La Suisse est une zone d’endémie pour l’échinococcose du foie. Les agents pathogènes les plus courants sont le ténia du chien (Echinococcus granulosus cysticus) et le ténia du renard (Echinococcus multilocularis alveolaris). L’échinococcose kystique (ténia du chien) affecte le foie plus souvent que les autres organes (deux tiers des cas). L’homme est un hôte intermédiaire, la contamination passe inaperçue, souvent dans l’enfance. L’imagerie montre une formation kystique avec une structure interne membraneuse, le sable hydatiforme typique (scoliose) et parfois des dépôts calcaires. L’imagerie pathognomonique doit être complétée par des tests sérologiques (ELISA). La ponction est à proscrire en raison des réactions anaphylactiques et de la propagation ou de la dispersion des scolioses. Les patients doivent être adressés à un hépatologue et à un chirurgien du foie en cas de suspicion. Le traitement de choix, après un prétraitement antihelmintique à l’albendazole, est la résection anatomique complète, sans ouverture du kyste, et le prélèvement in toto. Si une ablation complète n’est pas possible, une ouverture contrôlée et un rinçage du kyste avec des substances toxiques pour les échinocoques sont possibles.

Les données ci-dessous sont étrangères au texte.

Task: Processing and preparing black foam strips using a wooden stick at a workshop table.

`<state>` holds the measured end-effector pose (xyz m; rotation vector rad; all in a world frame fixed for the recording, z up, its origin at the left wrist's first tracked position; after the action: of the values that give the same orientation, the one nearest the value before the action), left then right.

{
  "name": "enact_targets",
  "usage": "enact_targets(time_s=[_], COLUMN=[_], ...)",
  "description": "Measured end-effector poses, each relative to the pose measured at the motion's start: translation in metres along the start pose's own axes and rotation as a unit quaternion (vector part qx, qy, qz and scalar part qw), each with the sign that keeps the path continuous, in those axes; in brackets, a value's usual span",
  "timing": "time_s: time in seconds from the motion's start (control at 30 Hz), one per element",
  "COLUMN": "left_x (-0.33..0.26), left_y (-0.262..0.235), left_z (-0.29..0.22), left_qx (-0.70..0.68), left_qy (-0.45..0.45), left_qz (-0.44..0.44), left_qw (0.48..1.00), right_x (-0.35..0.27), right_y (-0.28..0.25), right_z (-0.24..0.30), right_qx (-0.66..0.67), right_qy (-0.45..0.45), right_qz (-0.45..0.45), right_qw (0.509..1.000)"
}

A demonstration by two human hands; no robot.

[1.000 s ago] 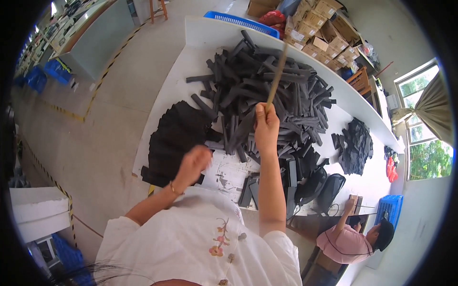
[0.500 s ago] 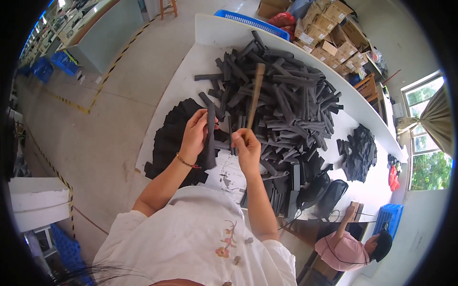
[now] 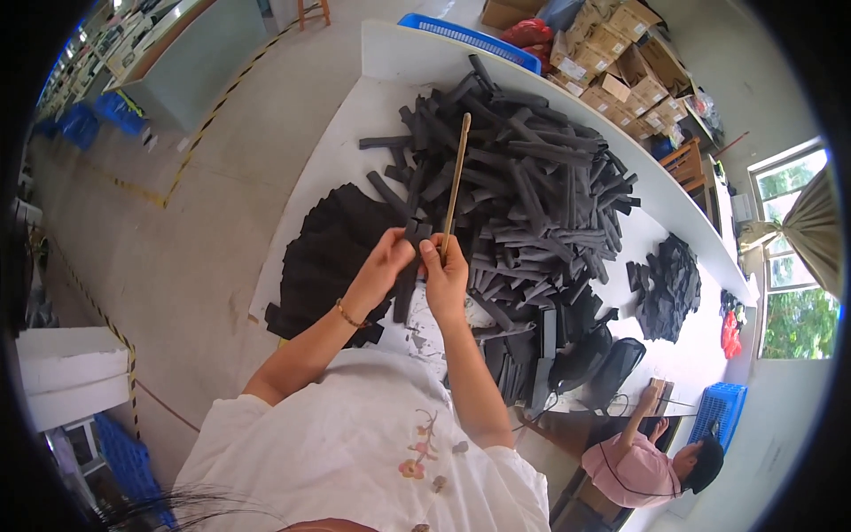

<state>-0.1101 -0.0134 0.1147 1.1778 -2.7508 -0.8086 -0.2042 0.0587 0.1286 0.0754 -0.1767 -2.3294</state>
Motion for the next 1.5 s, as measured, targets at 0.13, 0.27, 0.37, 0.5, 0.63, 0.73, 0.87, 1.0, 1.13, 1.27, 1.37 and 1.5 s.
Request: enact_targets(time_s=[0.13, 0.27, 0.37, 0.5, 0.63, 0.73, 0.87, 1.0, 1.13, 1.27, 1.37, 1.5], left_x=[-0.021, -0.031, -0.029, -0.023, -0.019, -0.012, -0.008, 0.005, 0.01, 0.01, 0.007, 0.002], left_y=[0.004, -0.023, -0.068, -0.135, -0.173, -0.151, -0.087, -0.088, -0.093, -0.095, -0.092, -0.09], left_z=[0.041, 0.074, 0.077, 0.044, 0.019, 0.01, 0.019, 0.039, 0.029, 0.012, 0.005, 0.001], left_qx=[0.143, 0.134, 0.154, 0.281, 0.466, 0.554, 0.622, 0.659, 0.646, 0.63, 0.628, 0.629], left_qy=[-0.128, -0.183, -0.165, -0.098, 0.007, 0.08, 0.22, 0.237, 0.215, 0.208, 0.214, 0.221], left_qz=[0.097, 0.103, 0.013, -0.102, -0.142, -0.072, 0.063, 0.127, 0.121, 0.083, 0.077, 0.073], left_qw=[0.977, 0.969, 0.974, 0.949, 0.873, 0.826, 0.749, 0.703, 0.722, 0.744, 0.744, 0.742], right_x=[0.028, 0.1, 0.189, 0.245, 0.187, 0.118, 0.038, -0.015, -0.046, -0.055, -0.056, -0.054], right_y=[-0.014, -0.052, -0.119, -0.192, -0.131, -0.105, -0.097, -0.103, -0.115, -0.104, -0.096, -0.091], right_z=[0.024, 0.062, 0.089, 0.104, 0.068, 0.017, -0.039, -0.06, -0.057, -0.045, -0.041, -0.042], right_qx=[-0.094, -0.12, -0.068, -0.069, -0.075, -0.171, -0.285, -0.286, -0.348, -0.392, -0.407, -0.399], right_qy=[-0.1, -0.135, -0.156, -0.131, -0.071, -0.009, 0.002, 0.06, 0.074, 0.064, 0.034, 0.002], right_qz=[-0.049, -0.128, -0.195, -0.249, -0.129, -0.038, 0.09, 0.168, 0.22, 0.254, 0.273, 0.28], right_qw=[0.989, 0.975, 0.966, 0.957, 0.986, 0.985, 0.954, 0.941, 0.908, 0.882, 0.871, 0.873])
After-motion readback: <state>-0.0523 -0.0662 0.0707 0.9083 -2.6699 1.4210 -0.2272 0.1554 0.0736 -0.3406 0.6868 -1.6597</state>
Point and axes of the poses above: each hand's wrist, its own x-axis towards the middle knuckle, its own y-axis out of the palm, z = x × y, the point moved 9 cm from there along x, towards the middle knuckle, and after that the axes turned 5 degrees about -y, right-handed, at the moved point
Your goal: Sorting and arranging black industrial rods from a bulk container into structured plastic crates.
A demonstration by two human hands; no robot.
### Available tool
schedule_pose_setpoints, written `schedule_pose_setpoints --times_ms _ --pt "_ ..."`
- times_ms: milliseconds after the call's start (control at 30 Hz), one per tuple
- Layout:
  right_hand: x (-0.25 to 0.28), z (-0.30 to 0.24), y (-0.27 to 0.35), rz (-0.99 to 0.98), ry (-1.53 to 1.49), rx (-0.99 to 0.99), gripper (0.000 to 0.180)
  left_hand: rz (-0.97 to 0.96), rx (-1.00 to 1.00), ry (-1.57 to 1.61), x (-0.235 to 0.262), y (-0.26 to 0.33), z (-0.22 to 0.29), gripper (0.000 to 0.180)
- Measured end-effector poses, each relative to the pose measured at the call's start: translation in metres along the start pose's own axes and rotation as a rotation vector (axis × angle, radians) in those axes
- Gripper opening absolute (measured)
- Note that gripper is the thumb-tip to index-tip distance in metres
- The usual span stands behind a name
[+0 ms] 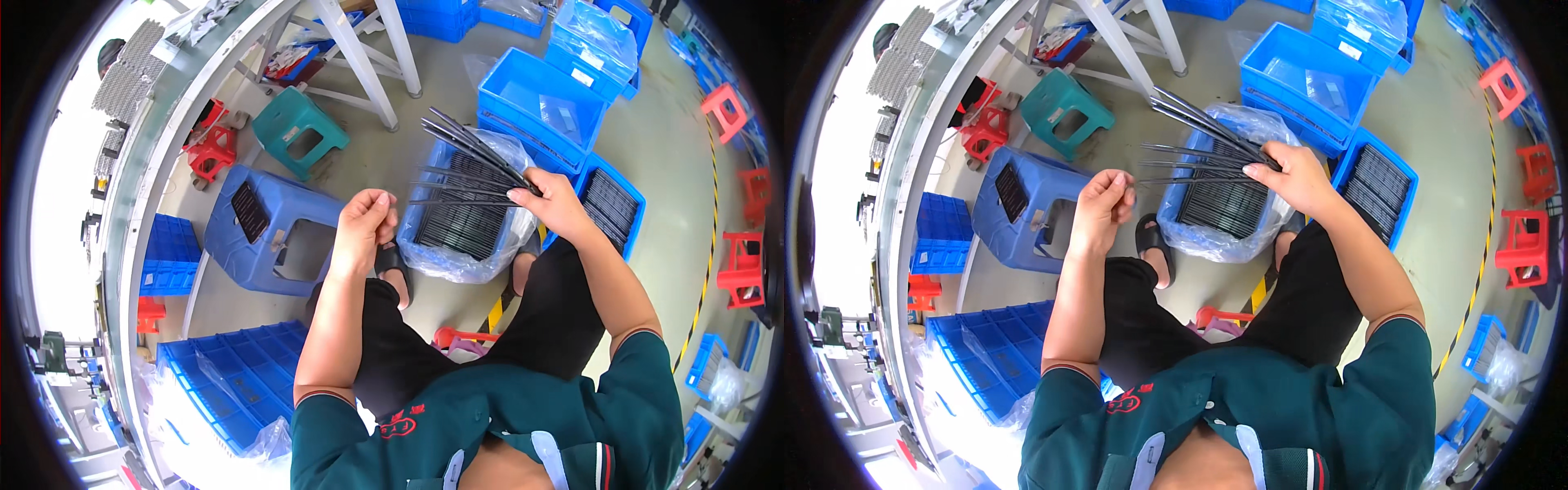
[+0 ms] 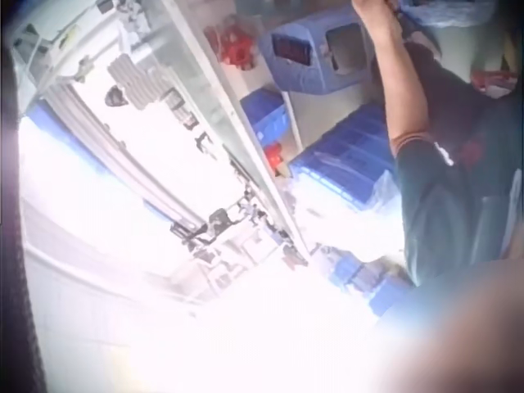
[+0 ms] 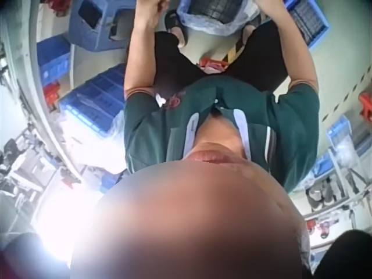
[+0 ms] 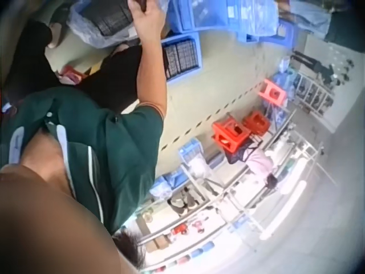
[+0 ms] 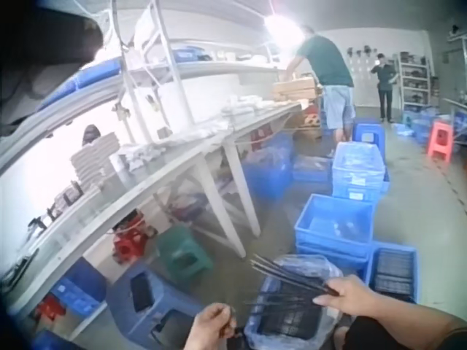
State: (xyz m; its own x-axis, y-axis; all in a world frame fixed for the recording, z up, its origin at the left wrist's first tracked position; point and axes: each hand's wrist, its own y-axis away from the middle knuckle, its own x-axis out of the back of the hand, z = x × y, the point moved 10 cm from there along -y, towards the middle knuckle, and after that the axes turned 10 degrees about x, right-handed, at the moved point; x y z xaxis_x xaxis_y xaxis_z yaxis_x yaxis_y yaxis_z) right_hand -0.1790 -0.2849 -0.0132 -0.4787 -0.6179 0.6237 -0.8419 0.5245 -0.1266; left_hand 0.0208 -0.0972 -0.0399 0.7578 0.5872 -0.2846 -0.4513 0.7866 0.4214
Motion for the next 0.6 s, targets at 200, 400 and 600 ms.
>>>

L’échinococcose alvéolaire est assimilée à une maladie maligne car, en l’absence de traitement, la majorité des personnes atteintes meurent dans les dix ans suivant le début des symptômes. Ces patients doivent être traités par albendazole en périopératoire et subir une résection anatomique. Dans de rares cas, des résections multiviscérales et pulmonaires et parfois même des greffes de foie sont nécessaires.
Les kystes hépatiques simples peuvent être diagnostiqués par échographie au cabinet du médecin généraliste et faire l’objet d’un suivi jusqu’à ce que le résultat soit stable, après quoi aucun suivi n’est nécessaire. Les kystes complexes nécessitent toujours une imagerie plus poussée (IRM) et l’orientation vers un spécialiste.
Le tableau 1 présente un résumé et un aperçu des examens à effectuer en cas de tumeur hépatique bénigne.
Messages Take-Home
- En raison de l’imagerie moderne, les prestataires de soins primaires sont de plus en plus confrontés à des découvertes fortuites de tumeurs hépatiques bénignes.
- En cas de kystes ou d’hémangiomes, le diagnostic peut être établi et contrôlé par échographie. Dans le cas de l’hyperplasie nodulaire focale (FNH) et des adénomes hépatocellulaires ainsi que des kystes hépatiques complexes, un examen IRM avec un produit de contraste spécifique au foie est nécessaire pour les différencier.
- Ensuite, il convient dans tous les cas d’adresser le patient à une équipe de spécialistes (gastroentérologue et chirurgien) afin de lui proposer un bon concept thérapeutique.
- La chirurgie est indiquée chez les patients symptomatiques, certains patients présentant des adénomes hépatocellulaires, les patients présentant des kystes d’échinococcose alvéolaire et ceux pour lesquels il existe une incertitude diagnostique. De nos jours, les opérations peuvent presque toujours être effectuées par laparoscopie.